Things are moving very, very fast for Mike and he may not be ready for this meeting, which they happening. But, really, who is prepared to live out the rest of their lives? It all happened so quickly. Turn around and it's a few years later. Turn around again and it's a few decades later. Before long as the end of your life. That's kind of the situation that Mike finds himself in never really able to adjust to the always one step behind the rest of the world. Always just out of sync. Never fully processing the substance of the moment.
Camp tells a story that only really would make a whole lot of sense in a comic book format. This is quite an accomplishment in itself. It's kind of an experimental sort of script writing. An entire life plays out over the course of a single issue. Granted, he's not exactly getting into conception and birth, and that sort of thing. But we pretty much see this whole life of Mike. All of the major points. All of the major details. So cleverly outlined. So brilliantly delivered to the page with a scalpel's precision. Exquisite work.
Zawadski is handed quite a bit of a challenge. Years and decades and major milestones in Mike's life have to feel coherent as they're whipping by. Every single page. There's another major event. It has to be totally and completely earthbound, but the speed of it has to feel like shock and awe. Zawadski does a really good job of anchoring the action in a realm of the mundane while watching it all happen with blinding speed. It's all remarkably well articulated from beginning to end. Mike really looks like he's aging over the course of the issue. It's a very simple and coherent progression of ages from grade school to high school to college-age and beyond.

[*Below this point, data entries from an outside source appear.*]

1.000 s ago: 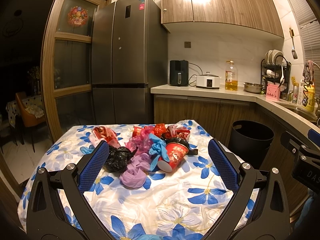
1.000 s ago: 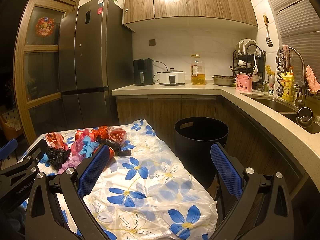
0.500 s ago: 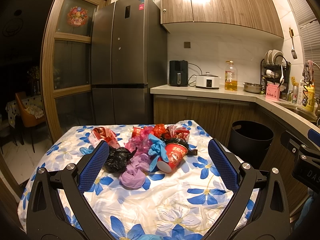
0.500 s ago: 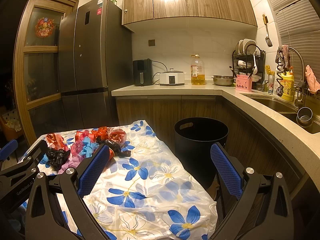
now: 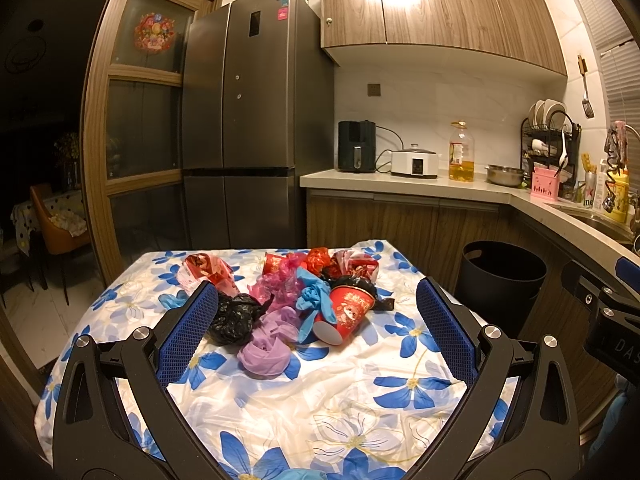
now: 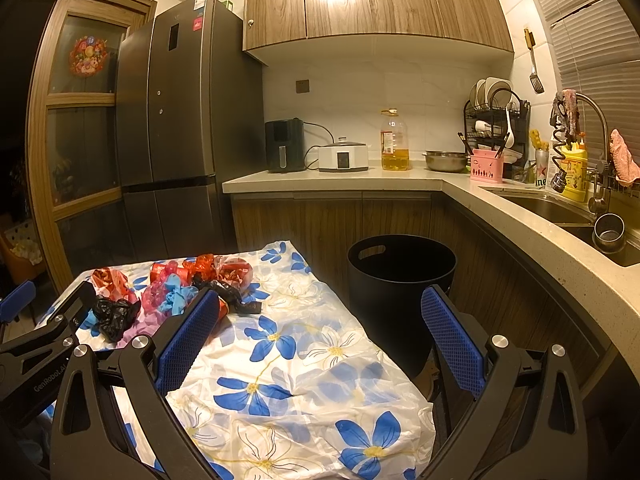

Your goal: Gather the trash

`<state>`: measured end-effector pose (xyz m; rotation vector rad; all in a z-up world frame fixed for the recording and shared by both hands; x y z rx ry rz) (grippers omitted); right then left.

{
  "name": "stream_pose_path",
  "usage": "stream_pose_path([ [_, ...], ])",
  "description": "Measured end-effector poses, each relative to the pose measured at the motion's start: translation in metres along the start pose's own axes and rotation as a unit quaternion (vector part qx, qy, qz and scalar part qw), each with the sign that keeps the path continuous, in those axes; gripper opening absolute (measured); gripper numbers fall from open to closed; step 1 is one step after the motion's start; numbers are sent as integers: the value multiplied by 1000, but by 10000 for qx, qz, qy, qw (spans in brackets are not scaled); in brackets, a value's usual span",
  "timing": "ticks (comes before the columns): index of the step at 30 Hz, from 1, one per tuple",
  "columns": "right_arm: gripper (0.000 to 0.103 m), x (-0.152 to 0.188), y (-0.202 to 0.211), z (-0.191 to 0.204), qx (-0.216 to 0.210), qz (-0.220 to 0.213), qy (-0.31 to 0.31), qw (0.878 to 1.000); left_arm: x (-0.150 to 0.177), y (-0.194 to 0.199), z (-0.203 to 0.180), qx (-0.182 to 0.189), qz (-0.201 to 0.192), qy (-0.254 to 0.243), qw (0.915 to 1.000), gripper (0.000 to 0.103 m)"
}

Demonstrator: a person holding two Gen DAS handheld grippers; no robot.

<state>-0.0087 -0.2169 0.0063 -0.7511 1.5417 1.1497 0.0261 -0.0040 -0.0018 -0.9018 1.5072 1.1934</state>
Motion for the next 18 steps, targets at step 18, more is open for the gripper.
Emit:
stream_pose_path([
  [18,98,-2,-3,3,-11,19,-25,10000,-1,2,-3,-52,-32,26,10000,98],
])
Point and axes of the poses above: each gripper's, at about its wrist camera, not at the fingertips, and y roughly against the way its jaws point, z to its left, x to its underside, the point moved 3 cm from there along -y, roughly the way its jaws point, and after that the axes turned 14 degrees about x, right-handed, at the moved point
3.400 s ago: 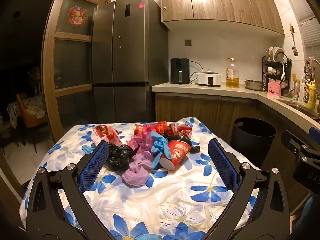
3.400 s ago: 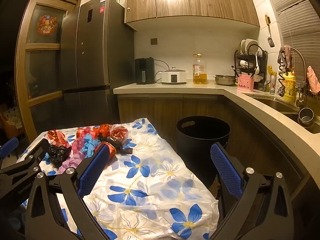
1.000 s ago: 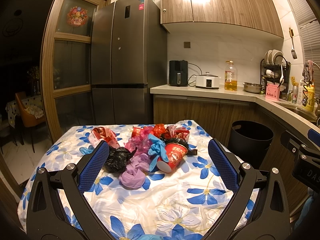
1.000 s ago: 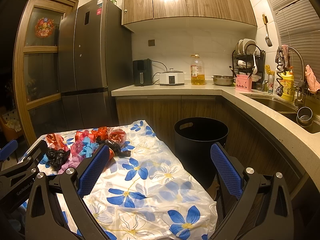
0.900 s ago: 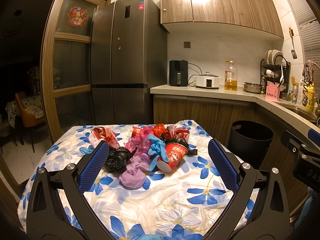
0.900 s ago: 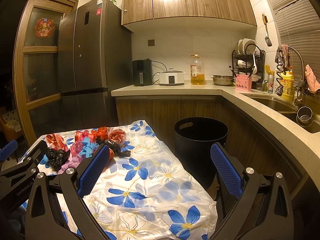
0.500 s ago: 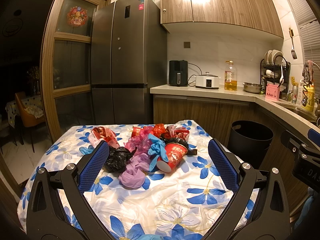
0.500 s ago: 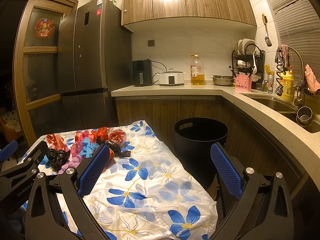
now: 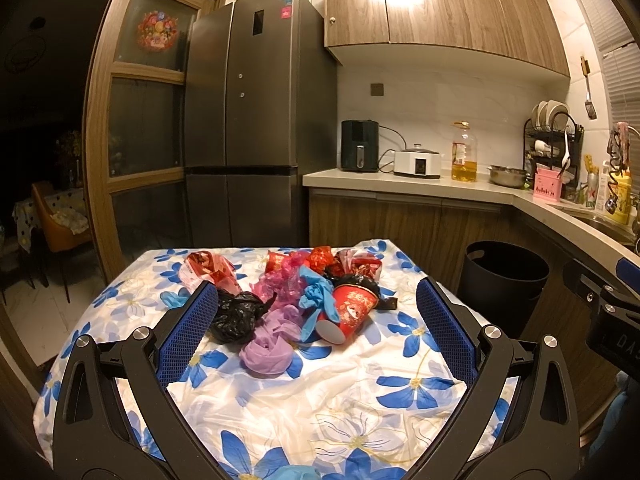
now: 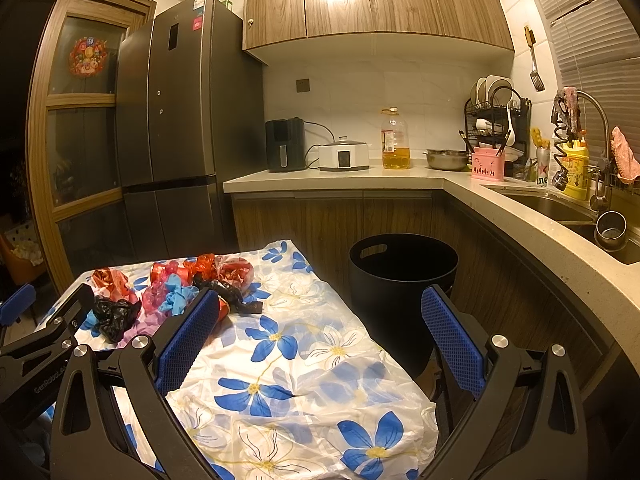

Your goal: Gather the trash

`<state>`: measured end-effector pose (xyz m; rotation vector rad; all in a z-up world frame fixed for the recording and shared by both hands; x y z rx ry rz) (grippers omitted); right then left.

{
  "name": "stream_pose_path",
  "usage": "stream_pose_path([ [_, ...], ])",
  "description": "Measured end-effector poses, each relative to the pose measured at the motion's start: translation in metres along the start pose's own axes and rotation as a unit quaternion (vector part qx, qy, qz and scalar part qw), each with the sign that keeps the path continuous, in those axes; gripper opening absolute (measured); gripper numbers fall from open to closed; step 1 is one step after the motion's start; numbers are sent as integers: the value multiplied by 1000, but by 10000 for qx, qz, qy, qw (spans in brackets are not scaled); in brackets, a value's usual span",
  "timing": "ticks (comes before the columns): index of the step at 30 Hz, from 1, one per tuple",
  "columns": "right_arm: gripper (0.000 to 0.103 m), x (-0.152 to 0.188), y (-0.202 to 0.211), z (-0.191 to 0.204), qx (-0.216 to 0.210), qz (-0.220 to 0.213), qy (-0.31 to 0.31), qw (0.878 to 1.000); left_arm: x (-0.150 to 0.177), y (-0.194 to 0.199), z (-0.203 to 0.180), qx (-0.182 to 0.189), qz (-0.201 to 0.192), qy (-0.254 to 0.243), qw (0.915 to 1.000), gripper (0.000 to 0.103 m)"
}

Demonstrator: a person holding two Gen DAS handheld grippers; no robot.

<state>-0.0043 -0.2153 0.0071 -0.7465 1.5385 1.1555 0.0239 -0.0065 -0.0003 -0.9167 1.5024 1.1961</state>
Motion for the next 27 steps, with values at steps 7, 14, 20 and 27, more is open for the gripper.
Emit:
stream_pose_path([
  [7,98,11,-16,13,-124,111,36,9999,12,-4,13,-128,-45,23,9999,98],
  [14,98,20,-36,33,-397,222,61,9989,28,-16,43,-457,40,201,9987,98],
  [20,98,30,-58,52,-682,347,91,9970,46,-30,69,-695,60,249,9973,95],
  [27,98,44,-81,78,-935,496,177,9942,61,-58,106,-990,252,393,9940,87],
])
Point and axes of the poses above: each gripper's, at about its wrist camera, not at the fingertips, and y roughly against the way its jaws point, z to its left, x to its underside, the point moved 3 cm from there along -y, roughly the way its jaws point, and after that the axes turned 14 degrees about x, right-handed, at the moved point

This sort of thing hasn't really been explored in a great detail on the comics page. A single life. Roughly 20 minutes of time if that. And it all plays out with such speed. And every major point in this person's life hits the page with such brilliant concision. And it really wouldn't work in any other format. Theoretically, you could do this on the stage or on the screen. But it wouldn't have the same impact. Because everything that's presented in a static image. And you can see so much of it playing out and you can go back effortlessly simply by flipping back a few pages. It's an entire life on a linear timeframe with a whole bunch of images. It's an entire life between two covers.